All lines of the following material must be written out exactly as they appear.

Given material:
==================================================
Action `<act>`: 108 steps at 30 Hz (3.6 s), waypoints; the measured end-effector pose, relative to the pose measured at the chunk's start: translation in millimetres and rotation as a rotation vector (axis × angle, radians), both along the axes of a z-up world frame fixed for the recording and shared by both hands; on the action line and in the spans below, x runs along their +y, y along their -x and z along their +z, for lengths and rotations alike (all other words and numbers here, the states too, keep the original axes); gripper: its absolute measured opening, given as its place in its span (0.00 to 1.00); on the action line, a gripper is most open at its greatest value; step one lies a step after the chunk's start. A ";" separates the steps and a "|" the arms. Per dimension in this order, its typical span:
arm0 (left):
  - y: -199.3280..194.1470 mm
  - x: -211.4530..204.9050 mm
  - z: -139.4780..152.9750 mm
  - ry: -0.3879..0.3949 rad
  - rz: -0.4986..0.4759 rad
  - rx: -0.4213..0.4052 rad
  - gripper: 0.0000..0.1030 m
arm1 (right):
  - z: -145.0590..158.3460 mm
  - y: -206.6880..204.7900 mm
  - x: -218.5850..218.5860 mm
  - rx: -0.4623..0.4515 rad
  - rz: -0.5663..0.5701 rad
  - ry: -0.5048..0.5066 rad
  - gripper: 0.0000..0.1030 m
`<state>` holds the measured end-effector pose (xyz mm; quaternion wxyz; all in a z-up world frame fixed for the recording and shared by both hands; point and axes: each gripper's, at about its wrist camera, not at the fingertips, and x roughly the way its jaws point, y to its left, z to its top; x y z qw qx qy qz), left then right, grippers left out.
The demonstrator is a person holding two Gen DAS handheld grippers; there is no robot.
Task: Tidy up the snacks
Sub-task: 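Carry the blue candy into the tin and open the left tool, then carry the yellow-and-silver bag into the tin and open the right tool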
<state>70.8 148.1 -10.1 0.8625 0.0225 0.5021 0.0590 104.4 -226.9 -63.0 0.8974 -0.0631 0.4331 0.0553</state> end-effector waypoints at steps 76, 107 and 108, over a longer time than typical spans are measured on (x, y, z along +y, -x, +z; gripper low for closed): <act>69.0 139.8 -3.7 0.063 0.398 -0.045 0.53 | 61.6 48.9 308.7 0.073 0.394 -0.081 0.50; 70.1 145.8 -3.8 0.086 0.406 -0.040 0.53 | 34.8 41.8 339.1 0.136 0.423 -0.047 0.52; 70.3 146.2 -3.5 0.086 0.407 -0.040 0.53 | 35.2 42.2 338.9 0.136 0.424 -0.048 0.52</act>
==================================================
Output for this exercise:
Action `<act>`: 108 steps at 30 Hz (3.6 s), waypoints; the measured end-effector pose, relative to the pose measured at the chunk's start: translation in millimetres and rotation as a rotation vector (axis × angle, radians), both along the axes of a z-up world frame fixed for the recording and shared by both hands; on the action line and in the spans below, x runs along their +y, y along their -x and z along their +z, for lengths and rotations alike (all other words and numbers here, the states too, keep the original axes); gripper: its absolute measured opening, given as its place in its span (0.00 to 1.00); on the action line, a gripper is most open at its greatest value; step one lies a step after the chunk's start. A ";" separates the steps and a "|" the arms. Per dimension in this order, its typical span:
arm0 (left):
  - y: -199.3280..194.1470 mm
  - x: -211.4530..204.9050 mm
  - z: -139.4780..152.9750 mm
  - ry: -0.3879..0.3949 rad
  - rz: -0.4986..0.4759 rad
  - rx: -0.4213..0.4052 rad
  - gripper: 0.0000..0.1030 m
arm1 (right):
  - z: -145.0590..158.3460 mm
  - y: -206.6880..204.7900 mm
  - x: -218.5850..218.5860 mm
  - rx: -0.4623..0.4515 rad
  - rz: -0.5663..0.5701 rad
  - ry: -0.5048..0.5066 rad
  - gripper: 0.0000..0.1030 m
`<state>` holds the measured end-effector pose (xyz mm; quaternion wxyz; all in a z-up world frame fixed for the recording and shared by both hands; point and axes: each gripper's, at about its wrist camera, not at the fingertips, and x roughly the way its jaws point, y to its left, z to its top; x y z qw qx qy qz), left then right, grippers left out.
The demonstrator is a person holding two Gen DAS handheld grippers; there is no robot.
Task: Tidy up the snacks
Sub-task: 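Carry the blue candy into the tin and open the left tool, then carry the yellow-and-silver bag into the tin and open the right tool
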<state>70.8 148.1 -10.1 0.8625 0.0225 0.5021 0.0590 104.4 -226.9 -63.0 0.8974 -0.0631 0.4331 0.0553</state> end-effector waypoints at steps 76, 107 and 108, over a longer time than typical spans are measured on (x, y, z along +y, -x, +z; gripper low for closed): <act>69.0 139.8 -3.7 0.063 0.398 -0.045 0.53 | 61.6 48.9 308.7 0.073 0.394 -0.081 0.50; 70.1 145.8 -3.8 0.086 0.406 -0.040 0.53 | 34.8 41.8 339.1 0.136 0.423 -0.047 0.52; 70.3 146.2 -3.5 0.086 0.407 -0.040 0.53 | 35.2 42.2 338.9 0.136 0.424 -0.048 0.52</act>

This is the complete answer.